A correlation matrix

If you’d like an example of a correlation matrix for students to interpret, here is a nice one from the paper Declining calcium concentration drives shifts toward smaller and less nutritious zooplankton in northern lakes (3/3/2024). Or maybe you are teaching a data science class and want students to make the graph. Well, the data for this graph is available in the open research statement at the bottom of the paper.

Modeling

The paper Energy affordability across and within 26 European countries: Insights into the prevalence and depth of problems using microeconomic data (11/2023) is very approachable for an undergraduate modeling project or short assignments.

The logistic model by an ecologist

I published the paper How Ecologists Develop the Logistic Model (2/14/2024) in the journal PRIMUS (Problems, Resources, and Issues in Mathematics Undergraduate Studies). I get a link that provides free access to 50 people. If you are interested, go ahead and click the link.

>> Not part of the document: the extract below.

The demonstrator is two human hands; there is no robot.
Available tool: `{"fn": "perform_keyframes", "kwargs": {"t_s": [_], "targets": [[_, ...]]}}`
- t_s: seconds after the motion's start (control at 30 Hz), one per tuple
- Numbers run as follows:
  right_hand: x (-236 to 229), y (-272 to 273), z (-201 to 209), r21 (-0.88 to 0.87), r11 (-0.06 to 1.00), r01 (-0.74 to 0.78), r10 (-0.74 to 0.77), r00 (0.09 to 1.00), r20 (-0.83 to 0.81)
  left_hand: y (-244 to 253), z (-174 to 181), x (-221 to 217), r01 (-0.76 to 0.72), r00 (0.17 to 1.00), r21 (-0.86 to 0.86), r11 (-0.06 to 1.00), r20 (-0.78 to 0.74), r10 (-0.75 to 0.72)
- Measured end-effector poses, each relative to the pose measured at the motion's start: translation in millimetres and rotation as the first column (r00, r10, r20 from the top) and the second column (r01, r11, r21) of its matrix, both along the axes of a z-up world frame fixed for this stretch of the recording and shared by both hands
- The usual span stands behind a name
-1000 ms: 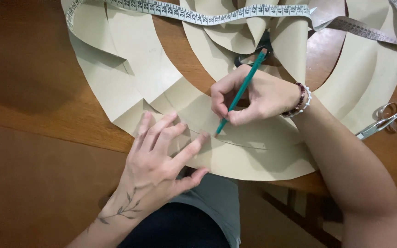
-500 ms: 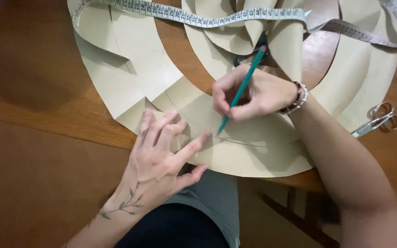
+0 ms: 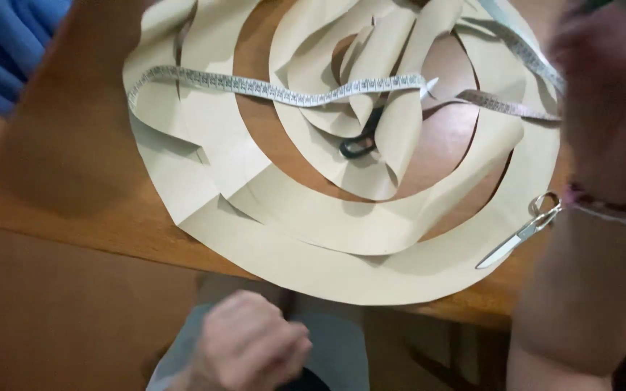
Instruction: Measuring the length of a spiral-cut paper pattern using a flexible measuring tape and marking points with a pencil
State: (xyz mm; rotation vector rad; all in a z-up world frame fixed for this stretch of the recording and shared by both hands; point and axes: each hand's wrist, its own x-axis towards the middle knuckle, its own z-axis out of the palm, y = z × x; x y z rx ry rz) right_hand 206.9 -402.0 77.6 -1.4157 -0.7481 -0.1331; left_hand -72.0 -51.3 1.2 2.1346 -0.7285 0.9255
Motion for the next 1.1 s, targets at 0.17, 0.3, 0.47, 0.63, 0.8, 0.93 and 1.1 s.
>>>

Graphs, data, and statistical tests

If you are looking for graphs for students to interpret or data to make graphs, the paper Global emergent responses of stream microbial metabolism to glacier shrinkage (3/1/2024) is a place to explore. Data is available at the bottom, and some could likely be used for a t-test or ANOVA. Here are two graphs and a look at some formulas.

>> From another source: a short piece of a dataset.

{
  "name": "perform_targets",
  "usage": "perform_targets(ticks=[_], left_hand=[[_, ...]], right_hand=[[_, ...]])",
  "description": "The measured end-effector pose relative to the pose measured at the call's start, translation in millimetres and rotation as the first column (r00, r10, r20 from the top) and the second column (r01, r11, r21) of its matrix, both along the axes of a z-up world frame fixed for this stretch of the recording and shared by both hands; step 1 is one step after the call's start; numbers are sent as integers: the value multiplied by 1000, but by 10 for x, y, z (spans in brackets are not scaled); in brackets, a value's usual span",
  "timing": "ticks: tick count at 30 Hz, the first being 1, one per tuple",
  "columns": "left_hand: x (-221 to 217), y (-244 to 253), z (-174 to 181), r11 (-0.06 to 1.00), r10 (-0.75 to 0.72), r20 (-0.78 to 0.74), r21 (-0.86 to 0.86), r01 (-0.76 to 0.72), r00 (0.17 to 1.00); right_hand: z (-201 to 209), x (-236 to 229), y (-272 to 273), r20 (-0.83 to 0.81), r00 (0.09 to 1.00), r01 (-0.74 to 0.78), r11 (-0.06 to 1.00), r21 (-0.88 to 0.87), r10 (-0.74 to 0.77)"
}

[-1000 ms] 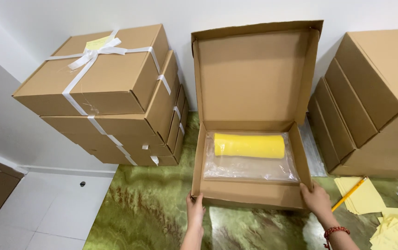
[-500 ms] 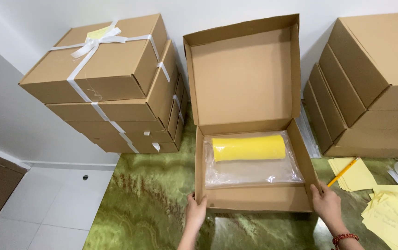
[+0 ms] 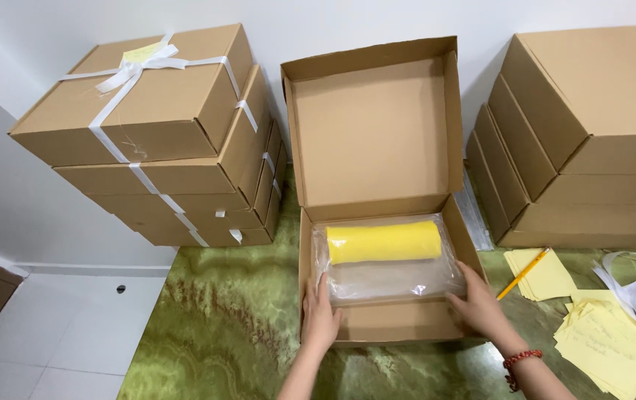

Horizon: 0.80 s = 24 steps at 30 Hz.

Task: Untying ribbons from boxes, opening them, and hanging yellow shirts on a clothing rack

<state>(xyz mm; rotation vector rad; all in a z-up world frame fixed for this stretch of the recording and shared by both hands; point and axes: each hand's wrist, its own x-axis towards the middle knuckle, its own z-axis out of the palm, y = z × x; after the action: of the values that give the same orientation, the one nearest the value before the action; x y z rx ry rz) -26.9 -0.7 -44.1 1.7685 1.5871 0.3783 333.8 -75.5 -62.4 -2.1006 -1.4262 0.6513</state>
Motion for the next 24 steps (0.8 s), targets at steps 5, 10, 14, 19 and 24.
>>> perform_targets(ticks=[5, 10, 14, 19, 24], left_hand=[[111, 73, 66, 981, -41, -100, -194, 21, 994], [155, 163, 136, 990, 29, -193, -127, -54, 981], [112, 306, 365, 991, 73, -86, 118, -63, 994], [-15, 570, 766, 981, 195, 37, -26, -194, 980], [10, 738, 1340, 887, 461, 573, -281, -366, 678]], right_hand=[[431, -309, 84, -42, 998, 21, 943, -331, -36], [132, -191, 183, 117, 991, -25, 953, -303, 63], [359, -84, 300, 77, 996, 68, 970, -233, -51], [805, 58, 306, -246, 948, 189, 980, -67, -200], [1435, 48, 372, -743, 644, 376, 921, 102, -181]])
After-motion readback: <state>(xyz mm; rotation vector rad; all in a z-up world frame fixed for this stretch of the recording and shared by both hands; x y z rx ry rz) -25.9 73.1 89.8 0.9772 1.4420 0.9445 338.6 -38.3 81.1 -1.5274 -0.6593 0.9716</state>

Modeling, probability, and a 3D graph

The paper Local Bayesian Dirichlet mixing of imperfect models (11/10/203) could be the basis for an independent study or example for a probability course, or more simply, an example of a 3D graph for a Calculus III course and examples of integrals being used.

General mixed models

From the paper Foraging habits of Northwest Atlantic hooded seals over the past 30 years: Future habitat suitability under global warming (3/7/2024)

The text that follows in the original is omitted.